Over the past two weeks I have been quite occupied at peace camp. This is my third summer on staff at Building Bridges for Peace and I was even a participant during my lovely teenage years. BBfP (as the insiders call it) has Palestinian, Israeli, and American Jewish, Muslim, and Christian teenagers spend two weeks together trying to figure each other out. Now I know what you’re all thinking. Why would a nice Jewish girl like me spend three weeks every year trying to talk to the enemy? I guess the simplest answer is that it makes me feel like a good person, and when it comes down to it, I do belive peace is possible on some level. I know — I’m cute.

images.jpgSo anyways, I’m sitting around the other night with some of the staff members and the topic of drinking comes up, as it often does with young twentysomethings. One of the staff members, who happens to be a borderline fundamentalist Christian, admits that the only time he’s ever really been drunk has been off of Manischewitz. I am physically repsulsed by this since the only time I ever drink it is when I’m at a kiddush and I need to lighten it up a bit. It becomes clear to me, though, that non-Jews think of this lovely syruppy liquid when the topic of Jewish alcohol comes up.

So the next day, I found out that Manischewitz is sponsoring a Kosher cook-off. Since apparently they know how to make good alcohol, I guess they’ll be able to judge good food (umm sure). The only requirements for this competition are that the recipes be original and, of course, kosher. The deadline is September 21. If anyone enters, I want to taste the genius recipe.

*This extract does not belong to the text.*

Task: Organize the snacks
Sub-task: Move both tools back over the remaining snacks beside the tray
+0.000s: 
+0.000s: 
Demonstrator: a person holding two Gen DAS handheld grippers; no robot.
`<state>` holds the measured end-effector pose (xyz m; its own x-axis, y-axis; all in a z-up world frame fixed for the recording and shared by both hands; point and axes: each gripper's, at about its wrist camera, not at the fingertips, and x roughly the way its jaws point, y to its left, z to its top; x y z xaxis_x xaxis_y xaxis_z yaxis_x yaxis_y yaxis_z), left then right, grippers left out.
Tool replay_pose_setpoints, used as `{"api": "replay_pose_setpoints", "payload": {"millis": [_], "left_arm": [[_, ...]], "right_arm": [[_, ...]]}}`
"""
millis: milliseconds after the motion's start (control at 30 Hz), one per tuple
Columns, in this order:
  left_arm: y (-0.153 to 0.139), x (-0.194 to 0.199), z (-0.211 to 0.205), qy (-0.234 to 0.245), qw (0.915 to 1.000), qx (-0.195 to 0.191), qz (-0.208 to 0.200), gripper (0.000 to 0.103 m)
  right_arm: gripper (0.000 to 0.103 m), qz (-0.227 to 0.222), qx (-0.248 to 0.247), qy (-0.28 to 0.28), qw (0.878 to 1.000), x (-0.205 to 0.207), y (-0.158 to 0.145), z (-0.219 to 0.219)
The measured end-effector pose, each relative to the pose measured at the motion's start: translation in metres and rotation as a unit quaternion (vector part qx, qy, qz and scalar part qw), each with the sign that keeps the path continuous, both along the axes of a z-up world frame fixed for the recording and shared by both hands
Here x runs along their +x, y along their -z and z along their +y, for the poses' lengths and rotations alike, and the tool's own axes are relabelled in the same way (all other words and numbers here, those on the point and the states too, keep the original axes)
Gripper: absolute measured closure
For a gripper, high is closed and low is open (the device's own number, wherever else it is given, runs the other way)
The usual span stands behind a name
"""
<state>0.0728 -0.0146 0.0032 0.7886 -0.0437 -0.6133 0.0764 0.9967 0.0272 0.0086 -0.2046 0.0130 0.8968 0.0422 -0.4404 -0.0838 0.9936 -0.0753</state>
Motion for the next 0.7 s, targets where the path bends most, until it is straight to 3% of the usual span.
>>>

In other kosher alcohol news, there now exists a kosher beer maker in Germany. Who would have thought that sixty five years after the Holocaust a kosher beer would be made in the very place that Hitler rose to power? The beer maker admits that there is no difference between kosher and non-kosher beer, but why not make the Jews happy, and get them drunk in the process? Manischewitz shouldn’t have all the fun (after all, they already have a cooking contest).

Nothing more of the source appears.